One of my favourite aspects of Sterling Productions’ performance was the live band they had playing each song. They were hidden tastefully within the stage and could be spotted between the performers during the musical numbers. Scott Peters, the musical director, popped their head out from the pit mid-show during one of Neilson’s monologues for some playful banter, showing clearly how comfortable and natural the relationships between directors and performers were in this show.

Despite the choice to use a rave-theme, Sterling Productions stayed true to the original score musically, and used costumes as a way to communicate the theme. There was the perfect amount of costume variety without it being too busy or having the theme lost. All chorus members were decked out in contrasting black and neon, with makeup and hair done to match the specific neon colour of each member’s garb in a monochromatic style that built to a beautiful rainbow on stage. The leads were also dressed in rave-style costumes: everything from sequins to holographic patterns, tutus to garters, and leather to feathers.

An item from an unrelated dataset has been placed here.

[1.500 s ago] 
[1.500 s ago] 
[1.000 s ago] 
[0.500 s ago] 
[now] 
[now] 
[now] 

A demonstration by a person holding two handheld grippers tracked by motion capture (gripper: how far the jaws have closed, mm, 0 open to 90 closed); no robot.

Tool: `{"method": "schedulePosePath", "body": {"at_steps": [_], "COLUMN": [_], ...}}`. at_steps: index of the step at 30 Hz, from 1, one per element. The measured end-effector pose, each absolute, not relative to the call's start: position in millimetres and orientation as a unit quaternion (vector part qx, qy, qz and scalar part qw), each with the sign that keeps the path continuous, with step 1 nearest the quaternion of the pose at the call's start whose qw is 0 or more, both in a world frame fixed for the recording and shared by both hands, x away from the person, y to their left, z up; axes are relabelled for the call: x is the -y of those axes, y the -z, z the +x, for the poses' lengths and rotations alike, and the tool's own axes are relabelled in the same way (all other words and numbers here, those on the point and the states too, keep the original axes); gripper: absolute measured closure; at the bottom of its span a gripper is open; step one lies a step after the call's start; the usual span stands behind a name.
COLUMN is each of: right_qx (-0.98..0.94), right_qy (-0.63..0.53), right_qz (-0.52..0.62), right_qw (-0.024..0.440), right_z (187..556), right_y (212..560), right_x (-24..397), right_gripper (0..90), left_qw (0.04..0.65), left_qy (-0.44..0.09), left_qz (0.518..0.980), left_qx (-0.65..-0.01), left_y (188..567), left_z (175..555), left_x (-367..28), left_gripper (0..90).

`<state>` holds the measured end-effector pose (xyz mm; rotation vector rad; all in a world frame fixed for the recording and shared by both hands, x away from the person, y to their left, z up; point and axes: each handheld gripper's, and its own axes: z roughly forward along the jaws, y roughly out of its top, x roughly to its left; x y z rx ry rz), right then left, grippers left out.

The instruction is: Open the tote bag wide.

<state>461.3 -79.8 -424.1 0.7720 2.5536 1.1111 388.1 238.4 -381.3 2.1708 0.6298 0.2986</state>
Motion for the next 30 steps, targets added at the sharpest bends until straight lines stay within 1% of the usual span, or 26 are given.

The leads in this show positively blew me away. The chemistry between Brad (Joshua Stewart) and Janet (Amy Couzens) was wonderfully composed, and the way their naivety slowly gave way to corruption was beautifully shown. Trixie (Dian Dela Santa) stood out as well, belting out “Science Fiction Double Feature” with such power I’m sure even the bar workers in the foyer could hear every word. Frank ‘N’ Furter (Ryan Ramsay) gave a performance for the books, mixing a Jafar-like deviance with a Wonka-like whimsy. Ramsay hit every note without missing a beat, pranced in heels higher than the notes they hit, and artfully embodied beauty and grace in a way that had everyone questioning their sexualities.

he highlight of the show for many, myself included, was the performance given by Riff Raff (Nathan Labatt) and Magenta (Chloe Flota). The moment Labatt started singing was the moment I really sat up and gave the show my full attention – that sweetheart has pipes! Their companionship and scheming back and forth was so genuine, and even when the scene’s focus wasn’t on them they never once dropped character.

Sterling Productions undoubtedly wowed with this year’s performance of The Rocky Horror Show, and I cannot wait to see what show-stopping ideas they’ll pull from their sleeves in the years to come.